(Items from a dataset)
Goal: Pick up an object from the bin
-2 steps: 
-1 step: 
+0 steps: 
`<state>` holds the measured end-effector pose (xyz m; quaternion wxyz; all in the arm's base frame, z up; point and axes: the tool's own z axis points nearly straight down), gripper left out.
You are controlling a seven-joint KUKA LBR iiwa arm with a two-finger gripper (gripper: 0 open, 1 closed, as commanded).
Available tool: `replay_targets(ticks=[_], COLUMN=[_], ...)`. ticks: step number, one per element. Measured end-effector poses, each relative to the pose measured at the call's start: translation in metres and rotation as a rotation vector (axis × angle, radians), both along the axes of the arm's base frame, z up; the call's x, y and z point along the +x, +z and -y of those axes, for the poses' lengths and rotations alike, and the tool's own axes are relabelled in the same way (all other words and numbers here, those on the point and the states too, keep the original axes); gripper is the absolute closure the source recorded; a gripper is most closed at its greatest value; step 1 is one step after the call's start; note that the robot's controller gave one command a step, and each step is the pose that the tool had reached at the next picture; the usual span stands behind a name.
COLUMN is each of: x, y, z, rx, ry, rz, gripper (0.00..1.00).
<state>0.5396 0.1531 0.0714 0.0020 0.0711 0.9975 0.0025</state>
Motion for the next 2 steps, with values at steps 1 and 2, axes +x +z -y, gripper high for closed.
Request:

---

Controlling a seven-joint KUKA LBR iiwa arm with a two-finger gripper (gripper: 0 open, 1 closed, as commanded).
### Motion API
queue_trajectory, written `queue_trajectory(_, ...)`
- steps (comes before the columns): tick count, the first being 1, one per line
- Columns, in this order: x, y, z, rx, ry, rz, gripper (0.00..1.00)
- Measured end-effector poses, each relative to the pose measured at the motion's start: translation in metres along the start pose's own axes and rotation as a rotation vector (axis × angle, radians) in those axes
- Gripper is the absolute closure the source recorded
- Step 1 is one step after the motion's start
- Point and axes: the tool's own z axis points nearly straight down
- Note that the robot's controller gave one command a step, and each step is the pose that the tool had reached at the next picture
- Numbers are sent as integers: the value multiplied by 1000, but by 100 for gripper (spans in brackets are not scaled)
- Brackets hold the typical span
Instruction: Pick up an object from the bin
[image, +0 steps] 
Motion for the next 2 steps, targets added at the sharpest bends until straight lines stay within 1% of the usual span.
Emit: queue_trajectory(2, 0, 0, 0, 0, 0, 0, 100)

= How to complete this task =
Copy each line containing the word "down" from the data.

= Exercise solution =
`<state>` holds the measured end-effector pose (xyz m; quaternion wxyz; all in the arm's base frame, z up; point and axes: the tool's own z axis points nearly straight down), gripper left out.
- Point and axes: the tool's own z axis points nearly straight down

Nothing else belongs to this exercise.